REPUBLIKA.CO.ID, JAKARTA -- Peneliti Forum Masyarakat Peduli Parlemen Indonesia (Formappi), M Djadijono, menilai proyek pengadaan gorden rumah dinas anggota DPR senilai Rp 48,7 Triliun jadi isu kontroversial di masa sidang IV.
Menurut dia besarnya anggaran tersebut berbanding terbalik dengan urgensi, sebab sebagian diantaranya tak dihuni sendiri oleh anggota DPR. Apalagi situasi perekonomian bangsa saat ini masih lesu pasca pandemi Covid-19.
"Menghamburkan anggaran hanya untuk mempersolek kediaman anggota merupakan keputusan yang tidak peka dari lembaga yang berisi wakil rakyat kita," kata Djadijono dalam konferensi pers secara daring Kamis (12/5).
Meski penolakan publik besar, namun hal tersebut sama sekali tak menyurutkan semangat Sekjen DPR untuk memulai tahapan tender. Dari 49 perusahaan yang mendaftar
pada awal pelaksanaan tender, hanya tersisa tiga perusahaan yang mengajukan penawaran harga.

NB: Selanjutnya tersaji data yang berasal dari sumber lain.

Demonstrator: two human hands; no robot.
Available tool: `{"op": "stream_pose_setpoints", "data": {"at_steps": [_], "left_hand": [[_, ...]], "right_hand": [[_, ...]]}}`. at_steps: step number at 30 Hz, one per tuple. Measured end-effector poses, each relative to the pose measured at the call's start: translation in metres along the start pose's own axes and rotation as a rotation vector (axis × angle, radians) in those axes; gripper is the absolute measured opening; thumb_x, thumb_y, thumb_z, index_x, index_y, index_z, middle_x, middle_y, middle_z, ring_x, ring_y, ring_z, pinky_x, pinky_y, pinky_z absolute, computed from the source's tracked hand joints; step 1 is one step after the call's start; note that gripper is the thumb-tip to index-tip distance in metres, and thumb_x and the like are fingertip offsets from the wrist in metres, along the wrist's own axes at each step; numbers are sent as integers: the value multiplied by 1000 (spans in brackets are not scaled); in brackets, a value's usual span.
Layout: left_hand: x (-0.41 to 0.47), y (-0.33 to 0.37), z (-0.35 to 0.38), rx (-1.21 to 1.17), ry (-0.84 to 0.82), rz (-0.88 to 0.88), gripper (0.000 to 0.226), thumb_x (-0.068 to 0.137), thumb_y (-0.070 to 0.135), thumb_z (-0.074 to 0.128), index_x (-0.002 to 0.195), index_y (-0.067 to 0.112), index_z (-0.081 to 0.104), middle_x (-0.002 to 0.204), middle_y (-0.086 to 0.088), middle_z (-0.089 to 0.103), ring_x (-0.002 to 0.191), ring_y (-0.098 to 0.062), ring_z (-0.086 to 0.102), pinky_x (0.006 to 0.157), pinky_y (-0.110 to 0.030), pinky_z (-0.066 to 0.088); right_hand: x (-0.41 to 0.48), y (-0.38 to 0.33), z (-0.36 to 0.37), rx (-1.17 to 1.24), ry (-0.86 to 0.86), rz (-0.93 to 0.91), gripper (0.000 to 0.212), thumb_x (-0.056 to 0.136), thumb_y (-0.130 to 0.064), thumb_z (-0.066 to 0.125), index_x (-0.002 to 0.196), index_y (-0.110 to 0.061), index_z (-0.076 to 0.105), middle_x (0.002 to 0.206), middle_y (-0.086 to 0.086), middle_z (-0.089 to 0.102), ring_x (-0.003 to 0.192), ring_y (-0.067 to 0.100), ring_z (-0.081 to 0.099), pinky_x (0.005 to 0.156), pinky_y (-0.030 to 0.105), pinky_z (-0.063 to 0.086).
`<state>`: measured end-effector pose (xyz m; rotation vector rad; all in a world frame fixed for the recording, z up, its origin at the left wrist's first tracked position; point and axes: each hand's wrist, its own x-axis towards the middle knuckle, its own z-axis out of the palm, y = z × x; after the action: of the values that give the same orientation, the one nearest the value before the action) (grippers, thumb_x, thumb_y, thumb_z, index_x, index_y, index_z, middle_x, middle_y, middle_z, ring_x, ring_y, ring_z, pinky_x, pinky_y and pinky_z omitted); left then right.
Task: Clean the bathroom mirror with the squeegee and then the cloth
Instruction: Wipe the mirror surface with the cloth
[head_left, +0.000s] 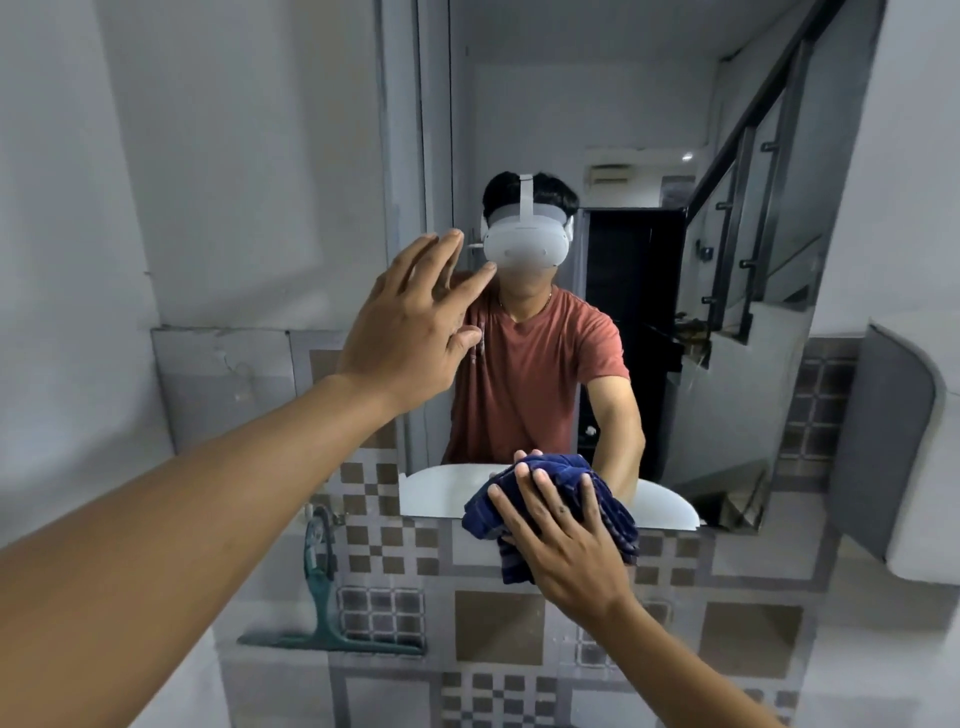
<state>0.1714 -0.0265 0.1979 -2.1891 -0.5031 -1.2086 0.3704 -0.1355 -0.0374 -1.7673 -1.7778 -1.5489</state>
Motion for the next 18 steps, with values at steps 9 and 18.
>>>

"Dari tiga perusahaan tersebut satu persatu tumbang pada masing-masing tahap hingga berkhir dengan kemenangan yang diraih oleh PT Bertiga Mitra Solusi," ucapnya.
Ia mengatakan rangkaian proses dan tahapan tender sejak pendaftaran hingga seleksi akhir seolah-olah hanya pengantar untuk kemenangan PT Bertiga Mitra Solusi. Terbatasnya peserta yang bersaing memperebutkan proyek pengadaan gorden membuat PT Bertiga Mitra Solusi terpilih jadi pemenang.
"Padahal dua perusahaan pesaing yang sempat mengajukan penawaran jelas-jelas menunjukkan peluang harga proyek yang lebih rendah. Penawaran yang lebih rendah tentu akan selalu dipilih pada setiap tender yang dilakukan, apalagi dengan tawaran kualitas hasil yang setara," terangnya.
Selain itu, keraguan atas kualitas proses tender semakin menguat lantaran perusahaan yang memenangi tender diketahui merupakan perusahaan yang memiliki kualifikasi di bidang IT dan kontraktor. Formappi mencurigai pengadaan gorden tersebut hanya formalitas.
"Pemenang tender sesungguhnya sudah ditentukan sebelum tender terlaksana. Dengan kata lain peluang terjadinya kongkalikong untuk mencari keuntungan dari anggaran pengadaan gorden bisa saja dijelaskan melalui sejumlah kejanggalan sepanjang tahapan tender yang digawangi Kesekjenan DPR," ungkapnya.
Menurutnya proses pelaksanaannya yang janggal seharusnya mendorong DPR secara kelembagaan bersikap. Sayangnya sikap jelas yang ditunggu dari anggota DPR tak pernah muncul secara tegas.
"Oleh karena itu penilaian bahwa DPR tak sensitif dan boros tak ada salahnya," tuturnya.